Prompt: Excluding any images, copy all of the lines below precisely as written.

:: Recorded data

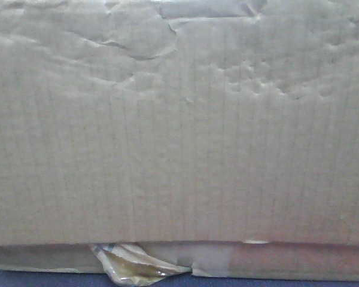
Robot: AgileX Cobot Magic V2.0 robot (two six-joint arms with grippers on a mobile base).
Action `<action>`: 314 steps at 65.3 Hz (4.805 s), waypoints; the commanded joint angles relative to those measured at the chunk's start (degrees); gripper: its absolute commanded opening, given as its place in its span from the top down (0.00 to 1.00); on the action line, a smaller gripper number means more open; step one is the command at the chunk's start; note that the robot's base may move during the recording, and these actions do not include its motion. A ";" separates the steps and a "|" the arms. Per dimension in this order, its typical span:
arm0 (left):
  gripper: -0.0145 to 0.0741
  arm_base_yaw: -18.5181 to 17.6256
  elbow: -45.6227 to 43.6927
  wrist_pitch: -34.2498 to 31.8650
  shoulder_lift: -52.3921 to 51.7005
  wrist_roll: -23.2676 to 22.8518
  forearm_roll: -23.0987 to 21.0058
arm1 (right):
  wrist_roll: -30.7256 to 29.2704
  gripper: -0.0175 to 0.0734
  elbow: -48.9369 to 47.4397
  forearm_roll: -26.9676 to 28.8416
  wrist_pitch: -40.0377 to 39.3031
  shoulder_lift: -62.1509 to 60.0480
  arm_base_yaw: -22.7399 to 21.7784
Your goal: Stack two boxes on right shelf middle
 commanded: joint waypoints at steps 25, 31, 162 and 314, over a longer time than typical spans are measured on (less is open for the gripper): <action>0.96 -35.33 1.58 -0.28 2.68 -30.77 24.54 | -0.37 0.99 -0.02 0.16 -1.01 -0.16 -0.24; 0.96 -37.37 5.81 -0.28 3.53 -33.36 22.06 | -0.37 0.99 -0.02 0.16 -1.01 -0.16 -0.24; 0.49 -38.82 14.42 -0.28 4.01 -30.99 17.63 | -0.37 0.99 -0.02 0.16 -1.01 -0.16 -0.24; 0.49 -31.61 36.17 -0.28 3.49 -24.67 10.48 | 0.72 0.99 -39.17 0.16 42.73 22.74 -0.09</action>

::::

Answer below:
Robot: AgileX Cobot Magic V2.0 robot (two six-joint arms with grippers on a mobile base).
Action `<action>`: 314 steps at 65.3 Hz (4.805 s), waypoints; the commanded joint angles relative to those measured at the chunk's start (degrees); gripper: its absolute commanded opening, given as its place in its span from the top down (0.00 to 1.00); on the action line, a smaller gripper number means more open; step one is the command at the chunk's start; note that the robot's base may move during the recording, and these actions do not include its motion. A ";" separates the steps and a "|" the arms. Per dimension in this order, its typical span:
arm0 (left):
  gripper: -0.0145 to 0.0741
  arm_base_yaw: -18.5181 to 17.6256
  elbow: -45.6227 to 43.6927
  wrist_pitch: -34.2498 to 31.8650
  shoulder_lift: -52.3921 to 51.7005
  wrist_roll: -23.2676 to 22.8518
  forearm_roll: -23.0987 to 21.0058
arm1 (right):
  wrist_roll: -30.7256 to 29.2704
  gripper: -0.0175 to 0.0734
  elbow: -48.9369 to 47.4397
  forearm_roll: -26.9676 to 28.8416
  wrist_pitch: -40.0377 to 39.3031
  shoulder_lift: -62.1509 to 60.0480
  arm_base_yaw: -22.7399 to 21.7784
Your goal: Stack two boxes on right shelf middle
 commanded: joint waypoints at steps 25, 31, 162 and 314, over a longer time than typical spans are measured on (less is open for the gripper): <action>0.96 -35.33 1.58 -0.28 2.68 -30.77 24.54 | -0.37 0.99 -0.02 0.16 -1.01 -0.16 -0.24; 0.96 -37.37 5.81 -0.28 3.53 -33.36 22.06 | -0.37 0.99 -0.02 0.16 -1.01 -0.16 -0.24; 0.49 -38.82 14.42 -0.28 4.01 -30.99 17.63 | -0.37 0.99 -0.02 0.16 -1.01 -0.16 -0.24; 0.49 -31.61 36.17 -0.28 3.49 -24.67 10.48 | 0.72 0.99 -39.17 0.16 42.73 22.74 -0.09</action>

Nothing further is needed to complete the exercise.